Human Longevity, Inc., Mountain View, CA 94303;
Human Longevity, Inc., Mountain View, CA 94303.
Proc Natl Acad Sci U S A. 2017 Sep 19;114(38):10166-10171. doi: 10.1073/pnas.1711125114. Epub 2017 Sep 5.
Prediction of human physical traits and demographic information from genomic data challenges privacy and data deidentification in personalized medicine. To explore the current capabilities of phenotype-based genomic identification, we applied whole-genome sequencing, detailed phenotyping, and statistical modeling to predict biometric traits in a cohort of 1,061 participants of diverse ancestry. Individually, for a large fraction of the traits, their predictive accuracy beyond ancestry and demographic information is limited. However, we have developed a maximum entropy algorithm that integrates multiple predictions to determine which genomic samples and phenotype measurements originate from the same person. Using this algorithm, we have reidentified an average of >8 of 10 held-out individuals in an ethnically mixed cohort and an average of 5 of either 10 African Americans or 10 Europeans. This work challenges current conceptions of personal privacy and may have far-reaching ethical and legal implications.

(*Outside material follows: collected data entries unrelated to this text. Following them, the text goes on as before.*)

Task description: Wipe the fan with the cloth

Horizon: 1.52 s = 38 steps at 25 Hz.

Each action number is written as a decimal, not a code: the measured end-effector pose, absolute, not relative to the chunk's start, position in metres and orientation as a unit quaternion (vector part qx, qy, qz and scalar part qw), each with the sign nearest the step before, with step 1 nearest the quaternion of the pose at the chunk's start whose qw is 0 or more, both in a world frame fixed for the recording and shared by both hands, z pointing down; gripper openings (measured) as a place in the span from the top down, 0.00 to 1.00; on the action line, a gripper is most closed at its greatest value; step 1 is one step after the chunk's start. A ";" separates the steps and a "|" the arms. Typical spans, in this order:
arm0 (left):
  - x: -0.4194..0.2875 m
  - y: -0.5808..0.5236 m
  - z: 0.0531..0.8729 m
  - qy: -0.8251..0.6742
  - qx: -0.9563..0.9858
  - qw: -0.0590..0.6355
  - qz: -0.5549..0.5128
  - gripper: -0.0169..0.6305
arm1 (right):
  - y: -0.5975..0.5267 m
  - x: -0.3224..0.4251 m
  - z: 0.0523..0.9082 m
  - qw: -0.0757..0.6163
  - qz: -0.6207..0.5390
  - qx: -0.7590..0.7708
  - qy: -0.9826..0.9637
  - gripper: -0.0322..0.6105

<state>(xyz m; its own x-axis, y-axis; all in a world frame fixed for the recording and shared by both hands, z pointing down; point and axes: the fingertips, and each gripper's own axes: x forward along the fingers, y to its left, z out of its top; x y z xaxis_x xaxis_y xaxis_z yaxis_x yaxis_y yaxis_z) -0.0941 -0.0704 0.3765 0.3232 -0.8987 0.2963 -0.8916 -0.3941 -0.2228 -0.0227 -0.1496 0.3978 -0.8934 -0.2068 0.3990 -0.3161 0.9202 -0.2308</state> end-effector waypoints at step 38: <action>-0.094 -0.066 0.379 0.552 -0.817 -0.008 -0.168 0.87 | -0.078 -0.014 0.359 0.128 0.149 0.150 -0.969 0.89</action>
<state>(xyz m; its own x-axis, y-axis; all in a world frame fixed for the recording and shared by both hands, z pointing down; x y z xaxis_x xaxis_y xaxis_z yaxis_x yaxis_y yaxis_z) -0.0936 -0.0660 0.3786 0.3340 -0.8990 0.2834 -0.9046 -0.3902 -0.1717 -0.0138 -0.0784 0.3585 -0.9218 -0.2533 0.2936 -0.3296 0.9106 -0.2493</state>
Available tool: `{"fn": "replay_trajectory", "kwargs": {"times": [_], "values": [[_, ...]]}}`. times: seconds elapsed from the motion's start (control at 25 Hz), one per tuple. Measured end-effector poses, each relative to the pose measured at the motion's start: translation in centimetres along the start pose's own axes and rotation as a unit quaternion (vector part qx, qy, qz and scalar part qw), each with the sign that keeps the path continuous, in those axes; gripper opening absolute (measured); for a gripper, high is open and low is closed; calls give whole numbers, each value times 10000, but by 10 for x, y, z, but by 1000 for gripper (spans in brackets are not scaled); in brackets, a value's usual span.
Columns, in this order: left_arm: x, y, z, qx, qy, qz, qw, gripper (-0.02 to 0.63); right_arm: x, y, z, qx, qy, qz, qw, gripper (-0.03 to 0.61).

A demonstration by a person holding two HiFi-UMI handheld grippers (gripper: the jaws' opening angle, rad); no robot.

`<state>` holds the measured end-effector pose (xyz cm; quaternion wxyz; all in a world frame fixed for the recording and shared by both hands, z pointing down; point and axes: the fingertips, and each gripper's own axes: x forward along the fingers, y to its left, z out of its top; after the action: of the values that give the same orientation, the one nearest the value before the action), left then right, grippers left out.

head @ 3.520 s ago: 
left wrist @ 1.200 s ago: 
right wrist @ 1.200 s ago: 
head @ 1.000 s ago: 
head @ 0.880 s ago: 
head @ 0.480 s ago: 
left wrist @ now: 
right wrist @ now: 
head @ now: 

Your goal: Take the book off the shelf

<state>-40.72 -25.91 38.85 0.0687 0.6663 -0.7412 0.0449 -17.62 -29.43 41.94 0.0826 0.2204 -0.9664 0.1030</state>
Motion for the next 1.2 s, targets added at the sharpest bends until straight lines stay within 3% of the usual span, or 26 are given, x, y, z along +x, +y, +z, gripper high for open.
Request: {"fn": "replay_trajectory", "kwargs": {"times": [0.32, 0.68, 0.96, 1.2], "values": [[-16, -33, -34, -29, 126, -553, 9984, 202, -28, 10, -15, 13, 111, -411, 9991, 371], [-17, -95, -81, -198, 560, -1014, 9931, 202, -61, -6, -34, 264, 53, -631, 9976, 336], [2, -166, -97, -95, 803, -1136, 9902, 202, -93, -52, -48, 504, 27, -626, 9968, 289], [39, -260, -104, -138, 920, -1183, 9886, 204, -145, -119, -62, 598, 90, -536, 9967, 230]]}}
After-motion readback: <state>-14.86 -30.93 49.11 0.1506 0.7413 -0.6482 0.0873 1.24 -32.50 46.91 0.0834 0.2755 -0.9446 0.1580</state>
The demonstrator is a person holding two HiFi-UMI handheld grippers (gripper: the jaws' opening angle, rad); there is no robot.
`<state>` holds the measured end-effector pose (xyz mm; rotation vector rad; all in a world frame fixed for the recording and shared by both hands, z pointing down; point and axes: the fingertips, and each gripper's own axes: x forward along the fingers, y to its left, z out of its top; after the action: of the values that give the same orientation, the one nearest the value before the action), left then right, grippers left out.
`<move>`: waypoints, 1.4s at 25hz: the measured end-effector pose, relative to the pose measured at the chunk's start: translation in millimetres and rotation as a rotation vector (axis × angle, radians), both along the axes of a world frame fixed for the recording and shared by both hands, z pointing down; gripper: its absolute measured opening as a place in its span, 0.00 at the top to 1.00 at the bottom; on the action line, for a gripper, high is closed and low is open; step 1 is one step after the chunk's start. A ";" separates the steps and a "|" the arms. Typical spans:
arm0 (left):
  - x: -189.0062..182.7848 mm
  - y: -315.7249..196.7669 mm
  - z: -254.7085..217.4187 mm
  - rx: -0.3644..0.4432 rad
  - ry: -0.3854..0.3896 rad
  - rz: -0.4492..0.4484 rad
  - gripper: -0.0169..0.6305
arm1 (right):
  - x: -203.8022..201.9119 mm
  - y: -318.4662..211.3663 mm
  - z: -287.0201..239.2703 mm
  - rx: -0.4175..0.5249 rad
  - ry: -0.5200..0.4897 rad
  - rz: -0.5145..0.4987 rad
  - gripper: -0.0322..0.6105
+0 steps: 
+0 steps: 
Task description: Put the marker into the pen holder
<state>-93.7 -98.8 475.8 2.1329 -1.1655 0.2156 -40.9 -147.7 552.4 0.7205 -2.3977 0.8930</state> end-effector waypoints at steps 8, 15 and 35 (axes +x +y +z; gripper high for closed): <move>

从基因组数据预测人类的身体特征和人口统计学信息,这对个性化医疗中的隐私和数据去识别化构成了挑战。为了探索基于表型的基因组识别的现有能力,我们应用全基因组测序、详细的表型分析和统计建模,对来自不同祖先的 1061 名参与者队列进行了生物特征预测。单独来看,对于很大一部分特征,它们在遗传和人口统计学信息之外的预测准确性是有限的。然而,我们开发了一种最大熵算法,该算法可以整合多个预测结果,以确定哪些基因组样本和表型测量来自同一个人。使用该算法,我们在一个混合种族的队列中平均重新识别了 10 个保留个体中的 8 个以上,平均识别了 10 个非裔美国人或 10 个欧洲人中的 5 个。这项工作挑战了当前个人隐私的概念,可能会产生深远的伦理和法律影响。